Detendo-nos, em traços muito gerais, no esqueleto do filme seguimos basicamente quatro tipos de situações: quatro momentos de concertos; seis de ensaios, de canções em estúdio e de can­to lírico; três de representações no palco parisiense da cena de La Périchole; dois momentos de camarim ou sala de ensaios, o espaço mais claro e os planos mais brancos de NE CHANGE RIEN, uma sala fechada de espaço ampliado por um espelho na parede do fundo onde, da pri­meira vez, vemos um solitário compasso de espera de Jeanne Balibar e da segunda, sequência final, assistimos a um ensaio da banda e de Balibar, "Rose", penúltima canção do filme. A esta "tipologia" parece escapar um único plano, o "plano Ozu" de NE CHANGE RIEN (perspectiva ao nível do chão num enquadramento onde cabe o tecto da sala em causa, um plano de conjunto de duas velhas senhoras a fumar), um plano de ligação que é uma plácida imagem de pausa, japonesa: um dos concertos de Balibar filmados por Costa teve lugar em Tóquio e este é o plano que o assinala, levando-nos, aliás, a supor, pela posição aproximada da câmara, que as cenas "no camarim branco" são igualmente japonesas.

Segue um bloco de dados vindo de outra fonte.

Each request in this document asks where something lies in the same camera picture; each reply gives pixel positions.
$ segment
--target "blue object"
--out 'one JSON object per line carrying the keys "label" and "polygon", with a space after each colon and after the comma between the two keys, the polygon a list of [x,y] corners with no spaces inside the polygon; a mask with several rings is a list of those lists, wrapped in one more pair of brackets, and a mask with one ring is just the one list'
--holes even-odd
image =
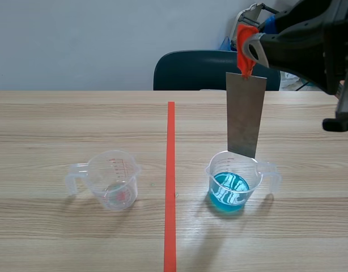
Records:
{"label": "blue object", "polygon": [[213,204],[223,211],[237,211],[241,209],[249,195],[247,193],[237,194],[224,188],[237,192],[248,191],[249,186],[244,178],[229,172],[219,173],[214,178],[222,187],[218,186],[214,181],[211,183],[209,197]]}
{"label": "blue object", "polygon": [[266,34],[278,34],[276,22],[275,22],[275,15],[272,15],[269,19],[265,22],[264,27],[264,33]]}
{"label": "blue object", "polygon": [[219,47],[219,50],[231,51],[231,42],[230,42],[230,38],[228,36],[224,38],[222,44]]}

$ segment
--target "red tape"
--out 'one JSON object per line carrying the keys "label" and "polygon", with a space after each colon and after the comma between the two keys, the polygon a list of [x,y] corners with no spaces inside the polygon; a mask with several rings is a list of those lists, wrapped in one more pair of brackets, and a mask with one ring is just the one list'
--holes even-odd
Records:
{"label": "red tape", "polygon": [[165,178],[164,272],[176,272],[175,194],[175,103],[170,101]]}

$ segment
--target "measuring cup with blue liquid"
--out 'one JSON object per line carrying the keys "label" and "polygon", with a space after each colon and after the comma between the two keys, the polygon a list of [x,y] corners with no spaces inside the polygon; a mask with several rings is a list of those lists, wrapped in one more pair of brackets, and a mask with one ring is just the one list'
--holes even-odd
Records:
{"label": "measuring cup with blue liquid", "polygon": [[137,198],[136,176],[140,170],[130,154],[112,150],[93,157],[88,163],[72,164],[65,183],[69,194],[75,195],[76,179],[81,179],[106,209],[123,210]]}
{"label": "measuring cup with blue liquid", "polygon": [[275,164],[259,163],[229,151],[216,154],[206,168],[206,173],[209,176],[209,197],[223,211],[243,208],[264,179],[270,180],[271,193],[279,189],[282,181]]}

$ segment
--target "plastic measuring cup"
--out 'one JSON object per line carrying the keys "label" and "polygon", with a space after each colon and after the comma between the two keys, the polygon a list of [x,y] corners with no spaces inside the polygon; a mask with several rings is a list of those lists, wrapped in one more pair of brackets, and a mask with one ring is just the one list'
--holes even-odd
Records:
{"label": "plastic measuring cup", "polygon": [[209,176],[209,196],[223,211],[242,208],[264,178],[270,178],[270,192],[279,189],[282,176],[272,163],[258,163],[229,151],[216,154],[206,168]]}
{"label": "plastic measuring cup", "polygon": [[130,207],[137,195],[136,176],[140,167],[123,151],[107,151],[88,163],[72,164],[65,178],[70,195],[77,194],[76,179],[84,181],[92,194],[109,210]]}

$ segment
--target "gray metal sheet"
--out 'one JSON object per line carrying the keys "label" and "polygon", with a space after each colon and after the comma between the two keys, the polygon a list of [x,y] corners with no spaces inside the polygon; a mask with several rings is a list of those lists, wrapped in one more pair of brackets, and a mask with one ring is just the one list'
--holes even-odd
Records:
{"label": "gray metal sheet", "polygon": [[226,74],[228,150],[254,158],[266,90],[266,78]]}

"Filme de câmara", como o filme de Straub-Huillet, como o filme de Vanda, NE CHANGE RIEN é um filme de espaços interiores. São muito raros os momentos em que o exterior é perceptí­vel: uma janela envidraçada filmada com uma luz muito branca, que dá para fora do estúdio onde Balibar canta emoldurada por ela, à esquerda, e pela tela à frente da qual está sentada ao microfone; ou os reflexos da circulação do trânsito na cidade no vidro da moldura do qua­dro pregado numa das paredes da sala de espera japonesa. São intromissões subtis do exterior nos espaços interiores onde tudo decorre. De resto, NE CHANGE RIEN é um filme de subtilezas, também no que diz respeito à representação, entendendo por ela o que se passa no interior de cada plano, recorrentemente fixos – as mudanças de escala nos planos de conjunto, as altera­ções introduzidas pela iluminação, nestes e nos grandes planos, na mise en scène implicada na própria posição de câmara, no jogo de luz e sombras ou na duração de algumas imagens, por exemplo. Muitos dos seus planos gerais são filmados "como no teatro", do ponto de vista frontal da quarta parede ausente, no caso dos de ensaios e concertos. Curiosamente, quando filma "no teatro" – as sequências de La Périchole de NE CHANGE RIEN, tomadas da mesma perspectiva nos seus vários momentos –, a câmara escolhe desviar-se da boca de cena para assentar numa posição lateral, dirigida à porta de entrada em cena. Nesses planos (algumas vezes vazios, espa­ço para os diálogos e canções fora de campo), as personagens nunca se dirigem à câmara, nem nunca a câmara se dirige a elas. No teatro, os planos de Costa são verdadeiramente planos de discretos bastidores.

O excesso encontra-se na proximidade da câmara dos muito grandes planos do rosto de Jeanne Balibar, vários, em interpelações de vária ordem. Dois dos mais brutais estão nas duas sequên­cias contíguas que mais atentam no esforço do trabalho dela. Uma passa-se no estúdio de Rodolphe, contracampo de alguns campos de Jeanne, começa trauteada (por Rodolphe) no plano que ela ocupa já em andamento, tem uma duração que acompanha a concentração dela e acaba justamente nesse grande plano recortado no escuro cuja última imagem de distensão fixa os músculos do seu pescoço. A segunda, sem corte, toda ela um muito grande plano, acompanha a contida exasperação de Jeanne numa lição de canto de La Périchole em que está a ser dirigida fora de campo pelo professor, cujas indicações nitidamente a desesperam. Nitidamente, porque, tão próximo, o grande plano "trai" a sua contenção, devassando o que vai crescendo de cansaço em nervosismo e irritação.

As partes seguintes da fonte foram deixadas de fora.